[Assignment] Look through the data below for the line with "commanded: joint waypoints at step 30" and the line with "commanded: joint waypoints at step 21", then transcribe exactly from the first through the second, leaving out all pictures.

────────────────────────────────────────

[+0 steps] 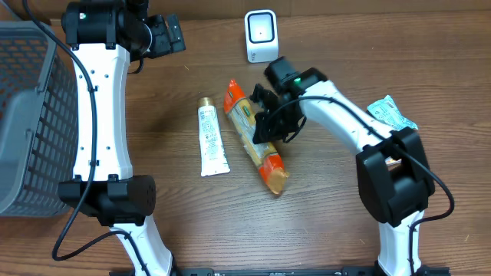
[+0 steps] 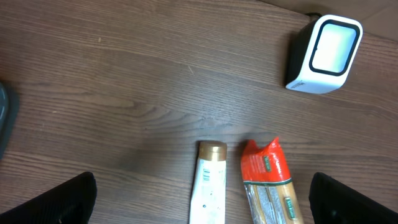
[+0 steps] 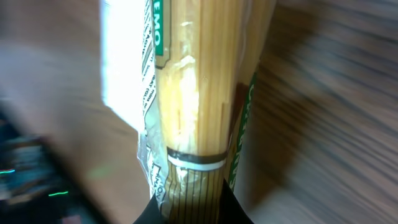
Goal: Scan the item barcode
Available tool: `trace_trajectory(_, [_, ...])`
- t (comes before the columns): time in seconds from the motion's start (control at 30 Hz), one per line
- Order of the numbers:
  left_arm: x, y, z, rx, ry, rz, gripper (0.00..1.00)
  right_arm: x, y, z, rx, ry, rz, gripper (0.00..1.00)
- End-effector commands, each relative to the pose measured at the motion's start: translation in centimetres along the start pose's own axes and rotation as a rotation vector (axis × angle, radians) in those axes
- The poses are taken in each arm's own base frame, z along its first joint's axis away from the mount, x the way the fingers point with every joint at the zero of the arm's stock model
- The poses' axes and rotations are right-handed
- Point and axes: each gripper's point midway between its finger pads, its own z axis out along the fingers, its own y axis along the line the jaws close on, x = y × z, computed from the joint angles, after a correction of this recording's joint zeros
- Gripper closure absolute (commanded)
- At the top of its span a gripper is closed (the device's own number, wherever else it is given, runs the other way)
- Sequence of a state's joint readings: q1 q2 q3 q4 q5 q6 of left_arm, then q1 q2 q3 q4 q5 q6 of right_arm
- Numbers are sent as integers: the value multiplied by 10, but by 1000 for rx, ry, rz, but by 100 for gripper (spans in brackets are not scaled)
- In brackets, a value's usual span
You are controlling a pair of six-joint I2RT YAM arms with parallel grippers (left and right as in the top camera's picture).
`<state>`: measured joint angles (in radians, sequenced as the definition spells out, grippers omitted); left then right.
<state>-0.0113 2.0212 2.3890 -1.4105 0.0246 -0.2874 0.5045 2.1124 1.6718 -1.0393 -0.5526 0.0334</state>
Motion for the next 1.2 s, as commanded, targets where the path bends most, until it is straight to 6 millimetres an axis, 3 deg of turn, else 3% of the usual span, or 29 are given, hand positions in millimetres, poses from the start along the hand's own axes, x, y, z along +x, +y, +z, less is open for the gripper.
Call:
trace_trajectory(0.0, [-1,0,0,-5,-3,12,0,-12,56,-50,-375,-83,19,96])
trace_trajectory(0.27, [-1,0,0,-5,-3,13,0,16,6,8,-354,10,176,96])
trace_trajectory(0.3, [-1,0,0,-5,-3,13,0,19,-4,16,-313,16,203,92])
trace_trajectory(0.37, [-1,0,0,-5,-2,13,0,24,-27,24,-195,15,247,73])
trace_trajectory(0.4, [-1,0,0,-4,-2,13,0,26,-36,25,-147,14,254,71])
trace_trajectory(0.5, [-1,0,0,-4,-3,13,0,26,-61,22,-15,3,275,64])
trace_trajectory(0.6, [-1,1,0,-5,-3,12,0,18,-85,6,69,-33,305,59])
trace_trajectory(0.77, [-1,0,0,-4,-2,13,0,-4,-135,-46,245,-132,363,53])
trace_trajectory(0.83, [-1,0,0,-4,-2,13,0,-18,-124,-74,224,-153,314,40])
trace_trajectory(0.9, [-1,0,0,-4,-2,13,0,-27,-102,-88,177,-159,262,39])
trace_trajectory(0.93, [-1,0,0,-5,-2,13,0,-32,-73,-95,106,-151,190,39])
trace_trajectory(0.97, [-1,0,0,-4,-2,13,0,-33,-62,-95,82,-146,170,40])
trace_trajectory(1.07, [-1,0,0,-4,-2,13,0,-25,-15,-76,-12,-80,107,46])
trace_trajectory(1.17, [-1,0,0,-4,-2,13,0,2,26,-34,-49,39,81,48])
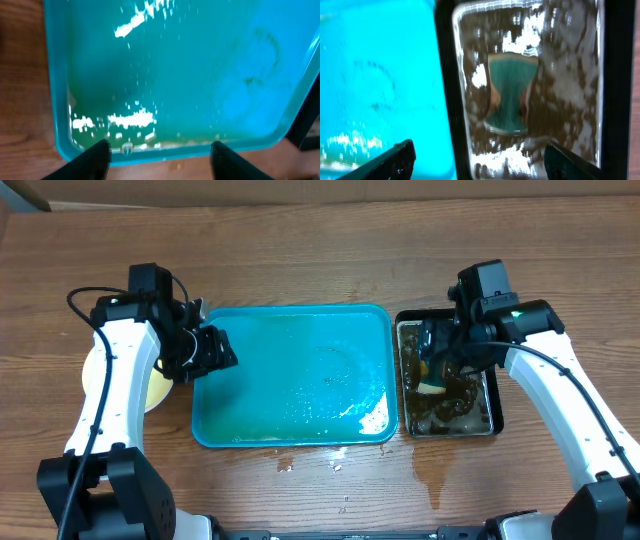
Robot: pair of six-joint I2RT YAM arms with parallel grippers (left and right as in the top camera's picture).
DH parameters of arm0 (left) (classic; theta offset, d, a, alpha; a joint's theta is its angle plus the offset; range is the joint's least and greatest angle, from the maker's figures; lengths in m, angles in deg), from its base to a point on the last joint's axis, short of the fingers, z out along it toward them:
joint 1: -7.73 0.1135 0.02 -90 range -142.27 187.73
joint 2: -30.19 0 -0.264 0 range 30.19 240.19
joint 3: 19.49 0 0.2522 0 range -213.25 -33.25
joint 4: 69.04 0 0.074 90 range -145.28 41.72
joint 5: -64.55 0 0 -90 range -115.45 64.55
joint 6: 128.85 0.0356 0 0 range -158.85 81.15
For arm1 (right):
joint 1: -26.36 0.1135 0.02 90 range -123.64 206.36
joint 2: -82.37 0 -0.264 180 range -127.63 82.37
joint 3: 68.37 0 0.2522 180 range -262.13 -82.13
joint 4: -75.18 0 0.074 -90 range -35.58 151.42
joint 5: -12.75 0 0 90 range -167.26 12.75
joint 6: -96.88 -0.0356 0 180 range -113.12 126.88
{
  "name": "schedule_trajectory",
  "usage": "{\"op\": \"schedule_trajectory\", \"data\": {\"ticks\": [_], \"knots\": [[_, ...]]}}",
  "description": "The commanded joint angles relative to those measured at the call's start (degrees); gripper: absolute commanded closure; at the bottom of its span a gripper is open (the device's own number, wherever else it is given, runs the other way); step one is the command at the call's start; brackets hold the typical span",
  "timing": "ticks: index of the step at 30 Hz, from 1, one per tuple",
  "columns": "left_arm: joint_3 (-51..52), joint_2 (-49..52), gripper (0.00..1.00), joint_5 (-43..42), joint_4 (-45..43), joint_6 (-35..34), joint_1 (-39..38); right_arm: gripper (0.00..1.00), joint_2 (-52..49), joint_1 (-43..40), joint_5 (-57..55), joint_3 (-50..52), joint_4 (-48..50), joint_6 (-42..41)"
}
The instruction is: Clean dirty plates on tray and stack at the side
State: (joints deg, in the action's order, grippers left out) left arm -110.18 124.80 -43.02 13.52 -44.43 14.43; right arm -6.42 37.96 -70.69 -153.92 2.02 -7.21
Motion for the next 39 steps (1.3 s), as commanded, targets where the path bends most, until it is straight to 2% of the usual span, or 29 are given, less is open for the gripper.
{"op": "schedule_trajectory", "data": {"ticks": [1, 7, 11, 18, 21, 26, 31, 39], "knots": [[-0.15, -1.33, 0.00, 1.16, 3.34, 1.79, -0.33, 0.16, 0.35, -0.66, 2.54, -0.72, -2.40, 1.55], [-0.04, -2.97, 0.00, 4.33, 9.42, 1.86, -0.42, 0.14, 1.29, -0.74, -0.44, -0.70, -5.29, -4.02], [1.05, -6.71, 0.00, 4.50, 10.27, 2.84, -0.87, 0.13, 3.67, -0.74, -0.52, -0.59, -6.99, -3.93], [9.33, -21.55, 0.00, 6.01, 3.54, 2.84, -1.27, 0.07, 13.20, -0.74, -2.58, 2.36, -5.66, -3.93], [13.97, -29.62, 0.00, 6.14, 0.22, 4.04, -1.27, 0.00, 19.61, -0.74, -3.63, 5.42, -4.39, -3.91], [20.50, -45.13, 0.00, 5.60, -5.38, 5.62, -1.27, 0.00, 34.45, -0.68, -5.46, 13.05, -0.33, -3.21], [21.75, -56.37, 0.00, 5.97, -8.17, 3.28, -1.27, 0.00, 48.22, -0.70, -9.81, 18.34, 0.61, -3.30], [21.77, -59.36, 0.00, 6.14, -9.27, 3.26, -1.27, 0.00, 52.89, -0.74, -9.73, 18.38, -1.16, -3.30]]}}
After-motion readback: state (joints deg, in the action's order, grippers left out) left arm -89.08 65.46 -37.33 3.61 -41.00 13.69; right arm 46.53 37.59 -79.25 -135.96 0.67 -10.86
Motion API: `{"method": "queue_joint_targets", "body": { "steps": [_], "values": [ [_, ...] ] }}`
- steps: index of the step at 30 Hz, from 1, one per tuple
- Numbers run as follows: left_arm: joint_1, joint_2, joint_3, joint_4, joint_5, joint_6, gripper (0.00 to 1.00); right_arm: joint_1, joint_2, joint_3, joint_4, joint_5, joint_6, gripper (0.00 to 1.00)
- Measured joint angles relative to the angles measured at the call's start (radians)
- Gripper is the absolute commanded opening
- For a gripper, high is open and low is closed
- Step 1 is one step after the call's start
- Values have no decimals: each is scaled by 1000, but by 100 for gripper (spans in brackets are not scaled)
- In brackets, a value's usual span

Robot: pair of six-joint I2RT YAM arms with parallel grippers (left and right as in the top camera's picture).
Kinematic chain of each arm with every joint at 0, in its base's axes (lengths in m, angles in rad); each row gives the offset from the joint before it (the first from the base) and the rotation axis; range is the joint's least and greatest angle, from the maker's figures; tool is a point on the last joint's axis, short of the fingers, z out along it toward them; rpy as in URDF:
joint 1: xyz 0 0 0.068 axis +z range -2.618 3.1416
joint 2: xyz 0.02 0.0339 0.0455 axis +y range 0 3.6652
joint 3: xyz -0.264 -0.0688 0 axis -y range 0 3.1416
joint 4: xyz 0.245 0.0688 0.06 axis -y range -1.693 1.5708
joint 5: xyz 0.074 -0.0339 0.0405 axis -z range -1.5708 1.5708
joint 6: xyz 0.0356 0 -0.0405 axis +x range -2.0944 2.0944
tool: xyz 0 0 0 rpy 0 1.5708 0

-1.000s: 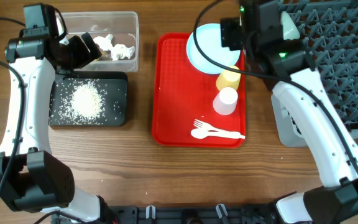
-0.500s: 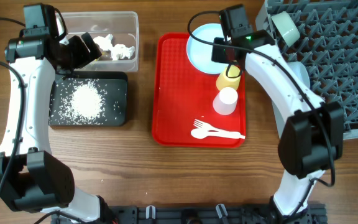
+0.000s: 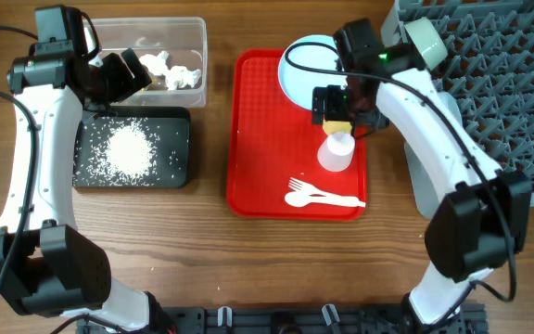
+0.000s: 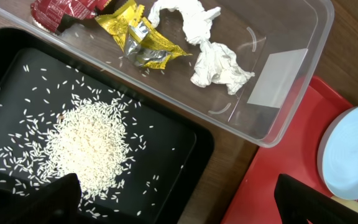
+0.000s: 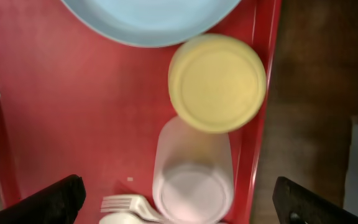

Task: Sort waste into correct bins and load items into the dishwasher rack
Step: 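Move the right gripper to the pink cup and grasp it, then carry the pink cup to the rack and set it down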

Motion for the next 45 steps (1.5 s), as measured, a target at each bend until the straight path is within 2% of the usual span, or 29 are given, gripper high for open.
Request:
{"method": "queue_joint_targets", "body": {
  "steps": [4, 10, 15, 18, 22, 27, 31, 36, 45],
  "values": [
    [0, 0, 0, 0, 0, 0, 100, 0, 7, -34, -19, -7, 21, 100],
    [0, 0, 0, 0, 0, 0, 100, 0, 52, -116, 27, -14, 43, 79],
    [0, 0, 0, 0, 0, 0, 100, 0, 93, -220, 156, -14, 76, 76],
    [0, 0, 0, 0, 0, 0, 100, 0, 95, -233, 164, -14, 80, 71],
    [0, 0, 0, 0, 0, 0, 100, 0, 95, -233, 163, -13, 84, 58],
    [0, 0, 0, 0, 0, 0, 100, 0, 95, -233, 158, -10, 75, 51],
    [0, 0, 0, 0, 0, 0, 100, 0, 94, -225, 87, 8, 40, 50],
    [0, 0, 0, 0, 0, 0, 100, 0, 99, -169, -104, 0, 3, 46],
    [0, 0, 0, 0, 0, 0, 100, -2, 66, 47, -276, -58, -78, 46]
  ]
}}
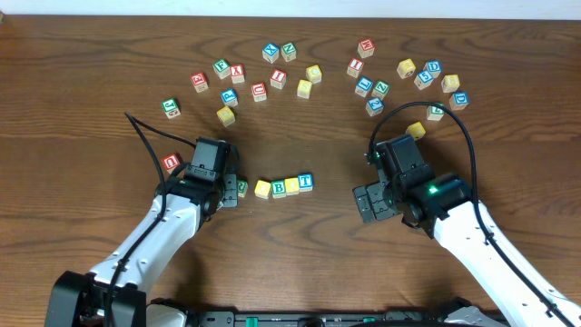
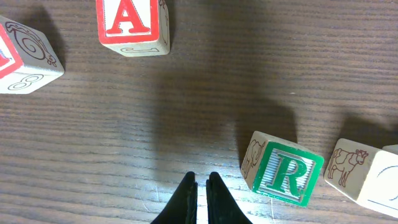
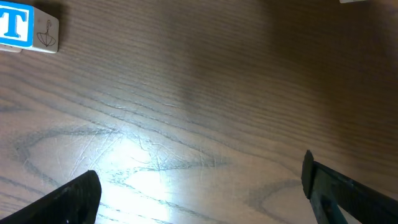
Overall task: Spell out ROBOT
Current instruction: 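Move the left gripper left and push the green R block rightward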
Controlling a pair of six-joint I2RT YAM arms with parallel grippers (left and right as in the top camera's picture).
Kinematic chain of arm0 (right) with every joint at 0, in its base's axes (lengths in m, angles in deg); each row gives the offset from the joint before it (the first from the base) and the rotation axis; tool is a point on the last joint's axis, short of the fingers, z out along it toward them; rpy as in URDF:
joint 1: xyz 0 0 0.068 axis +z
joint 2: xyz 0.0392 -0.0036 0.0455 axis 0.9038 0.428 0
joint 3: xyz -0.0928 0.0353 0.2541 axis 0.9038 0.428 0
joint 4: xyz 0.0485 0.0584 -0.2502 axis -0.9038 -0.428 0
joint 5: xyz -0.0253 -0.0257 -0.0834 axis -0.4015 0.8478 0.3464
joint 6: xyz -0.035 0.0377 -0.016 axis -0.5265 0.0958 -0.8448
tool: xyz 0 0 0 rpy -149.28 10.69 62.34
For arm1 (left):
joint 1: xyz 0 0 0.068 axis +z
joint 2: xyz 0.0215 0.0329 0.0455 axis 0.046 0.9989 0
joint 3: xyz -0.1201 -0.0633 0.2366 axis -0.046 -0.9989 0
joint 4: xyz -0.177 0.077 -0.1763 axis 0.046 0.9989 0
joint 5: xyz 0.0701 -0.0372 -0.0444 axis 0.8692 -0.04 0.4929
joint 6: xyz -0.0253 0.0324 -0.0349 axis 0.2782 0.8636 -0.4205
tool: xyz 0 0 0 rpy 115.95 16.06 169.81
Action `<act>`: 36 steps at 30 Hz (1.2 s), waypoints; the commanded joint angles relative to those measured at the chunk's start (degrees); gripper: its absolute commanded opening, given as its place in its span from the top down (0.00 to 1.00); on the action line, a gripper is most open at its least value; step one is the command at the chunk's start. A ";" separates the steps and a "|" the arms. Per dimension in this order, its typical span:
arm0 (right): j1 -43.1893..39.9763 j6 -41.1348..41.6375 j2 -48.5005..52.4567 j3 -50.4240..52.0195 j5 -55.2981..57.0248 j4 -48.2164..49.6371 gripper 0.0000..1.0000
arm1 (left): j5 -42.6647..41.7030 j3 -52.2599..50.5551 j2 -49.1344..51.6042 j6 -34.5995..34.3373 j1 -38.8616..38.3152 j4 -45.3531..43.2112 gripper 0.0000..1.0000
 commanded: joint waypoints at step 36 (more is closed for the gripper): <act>-0.04 0.66 0.28 0.37 0.59 0.07 0.01 | -0.28 -1.18 4.59 1.79 0.31 -2.01 0.92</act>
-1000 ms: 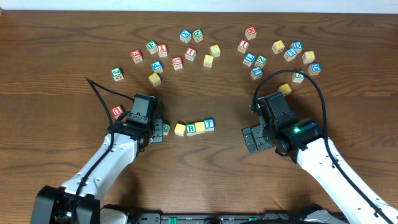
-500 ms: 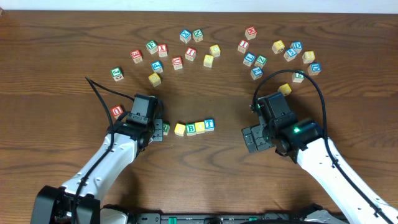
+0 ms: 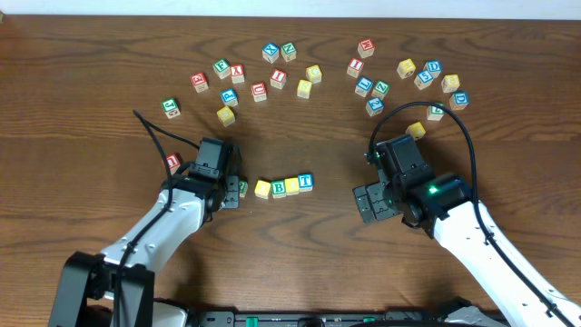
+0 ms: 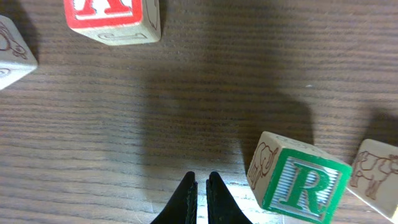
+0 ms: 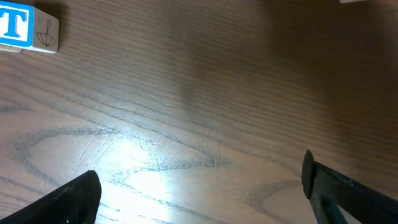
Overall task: Spell out ROBOT
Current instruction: 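Move the left gripper left and push the green R block rightward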
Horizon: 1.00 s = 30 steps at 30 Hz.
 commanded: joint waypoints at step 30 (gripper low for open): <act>-0.04 0.63 0.28 0.37 0.61 0.07 0.01 | -9.81 -0.96 0.26 1.31 0.11 -2.01 0.92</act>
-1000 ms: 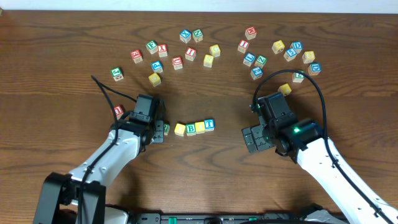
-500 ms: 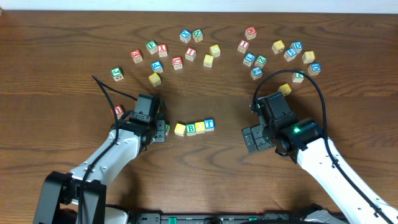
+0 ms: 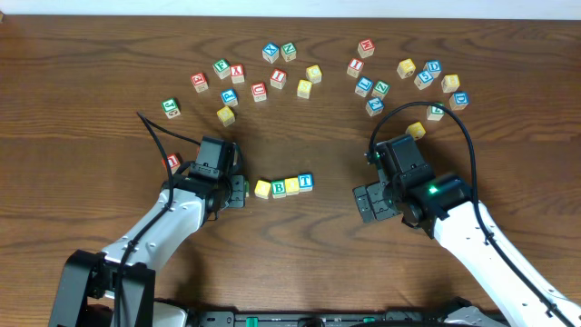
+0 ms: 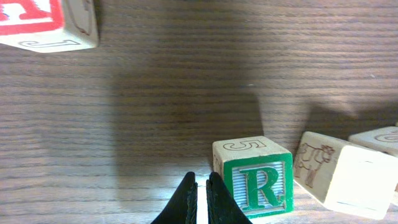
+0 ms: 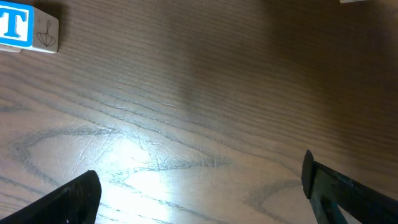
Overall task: Spell out ROBOT
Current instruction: 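Move the left gripper left and push the green R block rightward, then push the R block against the O with the left gripper tips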
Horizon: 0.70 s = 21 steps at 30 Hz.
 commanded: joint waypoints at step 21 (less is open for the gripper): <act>-0.04 0.66 0.28 0.37 0.59 0.07 0.01 | -2.16 -0.85 0.20 0.76 -1.75 -0.66 0.92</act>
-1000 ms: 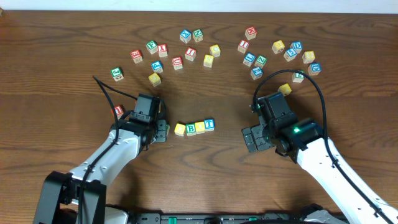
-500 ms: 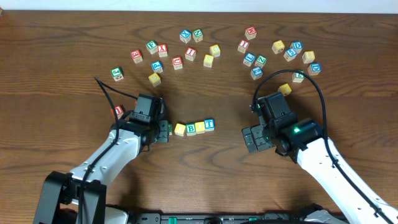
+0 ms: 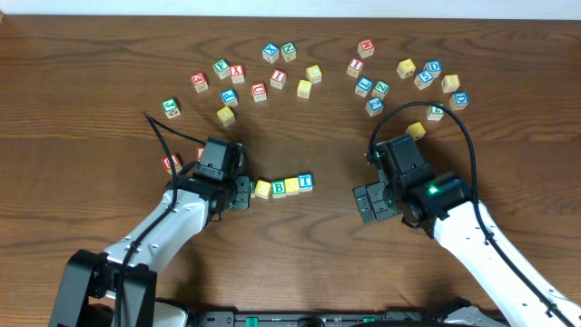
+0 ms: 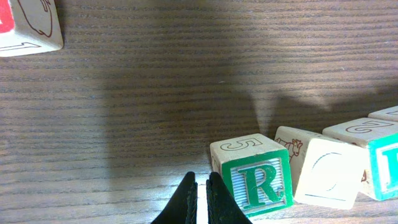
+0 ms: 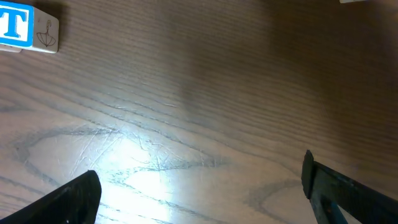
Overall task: Spell out ROBOT
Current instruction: 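Push the R block against the O with the left gripper tips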
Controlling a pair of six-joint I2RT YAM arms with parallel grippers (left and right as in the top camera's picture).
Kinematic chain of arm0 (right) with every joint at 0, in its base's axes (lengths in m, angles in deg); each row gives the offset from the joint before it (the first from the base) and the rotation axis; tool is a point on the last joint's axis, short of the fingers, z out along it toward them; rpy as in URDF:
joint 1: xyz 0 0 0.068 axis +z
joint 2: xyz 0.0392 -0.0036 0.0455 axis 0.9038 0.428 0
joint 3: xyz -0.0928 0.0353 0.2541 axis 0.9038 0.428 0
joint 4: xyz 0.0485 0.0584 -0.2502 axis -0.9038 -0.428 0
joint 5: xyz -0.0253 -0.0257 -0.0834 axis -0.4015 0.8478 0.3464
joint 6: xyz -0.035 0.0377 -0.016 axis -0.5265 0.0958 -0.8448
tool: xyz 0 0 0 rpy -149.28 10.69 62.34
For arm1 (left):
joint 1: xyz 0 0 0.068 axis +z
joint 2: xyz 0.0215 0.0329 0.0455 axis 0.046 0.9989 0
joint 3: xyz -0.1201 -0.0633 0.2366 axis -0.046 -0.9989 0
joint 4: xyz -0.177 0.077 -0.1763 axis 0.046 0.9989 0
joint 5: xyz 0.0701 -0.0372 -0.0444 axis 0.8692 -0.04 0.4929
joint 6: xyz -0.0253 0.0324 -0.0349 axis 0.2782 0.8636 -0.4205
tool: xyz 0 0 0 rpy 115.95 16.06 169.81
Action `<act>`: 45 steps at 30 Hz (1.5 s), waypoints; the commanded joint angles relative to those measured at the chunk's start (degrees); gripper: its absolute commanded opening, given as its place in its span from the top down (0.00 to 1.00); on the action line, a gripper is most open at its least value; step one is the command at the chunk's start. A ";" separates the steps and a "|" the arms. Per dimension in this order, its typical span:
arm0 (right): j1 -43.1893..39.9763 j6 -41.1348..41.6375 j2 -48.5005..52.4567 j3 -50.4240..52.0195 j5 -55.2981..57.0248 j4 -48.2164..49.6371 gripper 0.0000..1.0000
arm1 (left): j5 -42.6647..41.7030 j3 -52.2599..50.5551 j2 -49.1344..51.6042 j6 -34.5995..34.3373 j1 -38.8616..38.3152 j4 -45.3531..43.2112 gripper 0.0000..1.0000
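On the wooden table a row of blocks runs left to right: green R block (image 4: 255, 183), yellow O block (image 4: 323, 171), green B block (image 3: 278, 187), another yellow block (image 3: 291, 185) and blue T block (image 3: 305, 181). The R stands upright and squared, its right side close against the O. My left gripper (image 4: 202, 182) is shut and empty, its tips down at the table against the R's left side. Right of the row, my right gripper (image 5: 199, 186) hangs wide open over bare wood. The T block (image 5: 15, 25) shows at the top left of its view.
Several loose letter blocks lie scattered along the back of the table (image 3: 272, 77), with another cluster at the back right (image 3: 408, 77). A red block (image 3: 171, 163) lies left of my left arm. Another red block (image 4: 25, 25) sits beyond the left fingers.
My shut left gripper has shifted right with the R block beside it. The small gap between the R and the yellow O has closed. The right arm is unchanged.
At first the R block lay turned at an angle, apart from the O-B-O-T row, with my shut left gripper to its left. It stayed angled a moment later. Then it stood squared near the O, and now it is against the row. The right gripper stayed open and still.
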 commanded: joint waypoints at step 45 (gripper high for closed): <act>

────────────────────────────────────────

[Problem solution]
 commanded: joint waypoints at step 30 (gripper low for open): <act>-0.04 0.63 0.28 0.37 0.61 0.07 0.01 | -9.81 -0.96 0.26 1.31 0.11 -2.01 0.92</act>
-1000 ms: 
-500 ms: 
+0 ms: 
+0 ms: 
+0 ms: 
Overall task: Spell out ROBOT
Current instruction: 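Move the left gripper left and push the green R block rightward, then push the R block against the O with the left gripper tips
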Horizon: 0.70 s = 21 steps at 30 Hz.
 commanded: joint waypoints at step 21 (less is open for the gripper): <act>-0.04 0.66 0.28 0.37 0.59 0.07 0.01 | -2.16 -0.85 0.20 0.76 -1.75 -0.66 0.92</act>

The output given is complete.